Exercise goal:
Somewhere below is a line with "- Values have" and, later, a line with "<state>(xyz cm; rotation"; repeat those two lines and all the lines between them, exactly as they are.

*** Opening Source data ***

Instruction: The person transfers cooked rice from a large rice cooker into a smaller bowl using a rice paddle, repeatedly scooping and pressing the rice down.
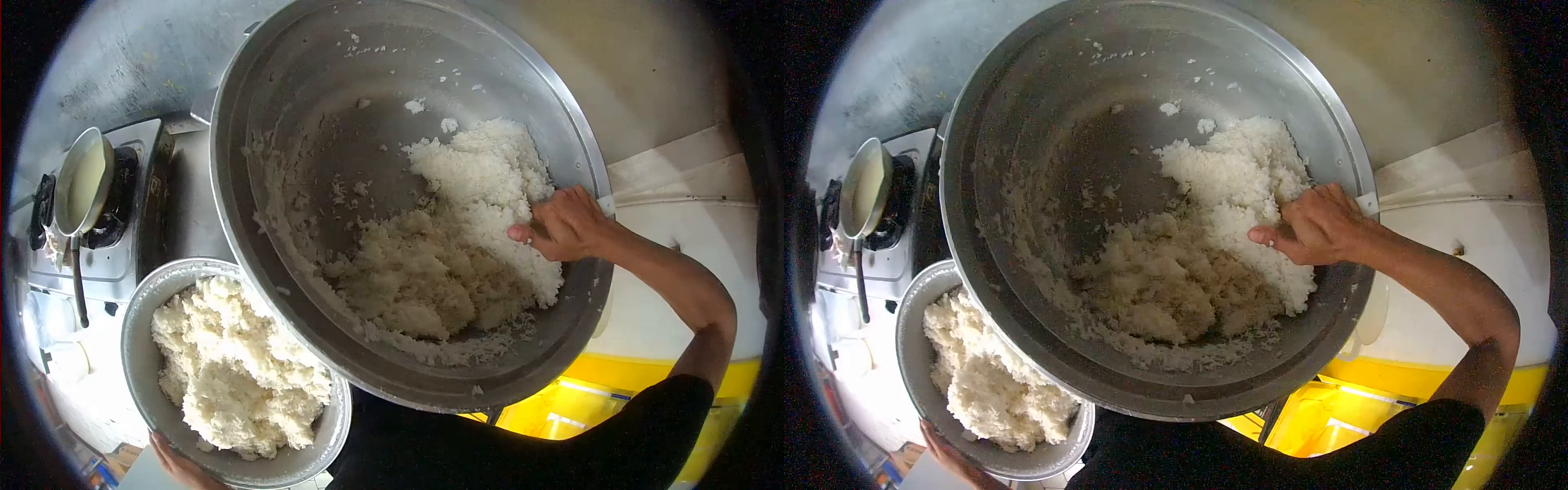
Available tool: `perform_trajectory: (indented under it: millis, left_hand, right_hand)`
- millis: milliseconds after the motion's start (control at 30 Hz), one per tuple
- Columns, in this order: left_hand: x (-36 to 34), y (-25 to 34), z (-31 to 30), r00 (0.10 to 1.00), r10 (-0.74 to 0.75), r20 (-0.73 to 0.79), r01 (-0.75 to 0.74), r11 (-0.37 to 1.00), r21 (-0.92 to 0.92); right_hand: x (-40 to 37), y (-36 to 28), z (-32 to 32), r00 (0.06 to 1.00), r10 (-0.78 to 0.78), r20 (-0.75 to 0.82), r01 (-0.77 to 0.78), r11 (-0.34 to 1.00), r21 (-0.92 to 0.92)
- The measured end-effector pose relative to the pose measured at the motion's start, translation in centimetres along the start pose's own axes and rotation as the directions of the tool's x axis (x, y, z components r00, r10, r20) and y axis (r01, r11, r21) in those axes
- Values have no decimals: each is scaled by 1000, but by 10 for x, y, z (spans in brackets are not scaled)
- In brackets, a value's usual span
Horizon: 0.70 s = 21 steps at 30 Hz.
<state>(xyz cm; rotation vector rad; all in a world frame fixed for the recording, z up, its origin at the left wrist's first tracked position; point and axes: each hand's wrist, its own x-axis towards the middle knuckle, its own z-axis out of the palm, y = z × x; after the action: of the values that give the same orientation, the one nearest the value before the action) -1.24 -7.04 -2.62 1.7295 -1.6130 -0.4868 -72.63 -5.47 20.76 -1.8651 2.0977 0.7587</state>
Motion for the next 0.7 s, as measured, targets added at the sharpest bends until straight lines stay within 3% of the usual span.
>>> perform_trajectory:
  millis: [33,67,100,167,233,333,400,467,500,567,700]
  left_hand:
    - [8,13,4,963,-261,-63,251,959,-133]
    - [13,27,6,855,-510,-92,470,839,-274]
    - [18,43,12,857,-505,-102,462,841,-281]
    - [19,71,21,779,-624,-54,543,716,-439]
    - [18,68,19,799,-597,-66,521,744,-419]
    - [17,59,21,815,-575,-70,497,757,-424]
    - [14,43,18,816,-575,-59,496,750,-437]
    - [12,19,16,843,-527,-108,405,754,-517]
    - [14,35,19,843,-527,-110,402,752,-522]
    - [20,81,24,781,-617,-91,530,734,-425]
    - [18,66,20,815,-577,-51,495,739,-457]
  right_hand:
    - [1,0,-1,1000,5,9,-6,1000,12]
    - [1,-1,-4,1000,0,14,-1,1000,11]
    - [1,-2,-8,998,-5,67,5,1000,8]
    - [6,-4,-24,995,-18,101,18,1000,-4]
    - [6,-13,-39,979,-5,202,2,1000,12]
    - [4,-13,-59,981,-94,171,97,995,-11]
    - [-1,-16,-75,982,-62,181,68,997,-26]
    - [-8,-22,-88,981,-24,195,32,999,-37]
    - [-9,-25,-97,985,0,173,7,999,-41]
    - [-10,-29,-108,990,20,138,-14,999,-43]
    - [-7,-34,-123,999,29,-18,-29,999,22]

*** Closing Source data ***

Your solution:
- Values have no decimals: each is scaled by 1000, but by 10 for x, y, z (spans in brackets are not scaled)
- In brackets, a value's usual span
Horizon: 0.70 s = 21 steps at 30 Hz.
<state>(xyz cm; rotation vector rad; all in a world frame fixed for the recording, z up, its origin at the left wrist's first tracked position; point and axes: each hand's wrist, its own x-axis towards the middle knuckle, its own z-axis out of the palm, y = z × x; after the action: of the values that give the same orientation, the one nearest the value before the action) -1.24 -7.04 -2.62 1.7295 -1.6130 -0.4868 -72.63 -5.47 20.76 -1.8651 2.0977 0.7587</state>

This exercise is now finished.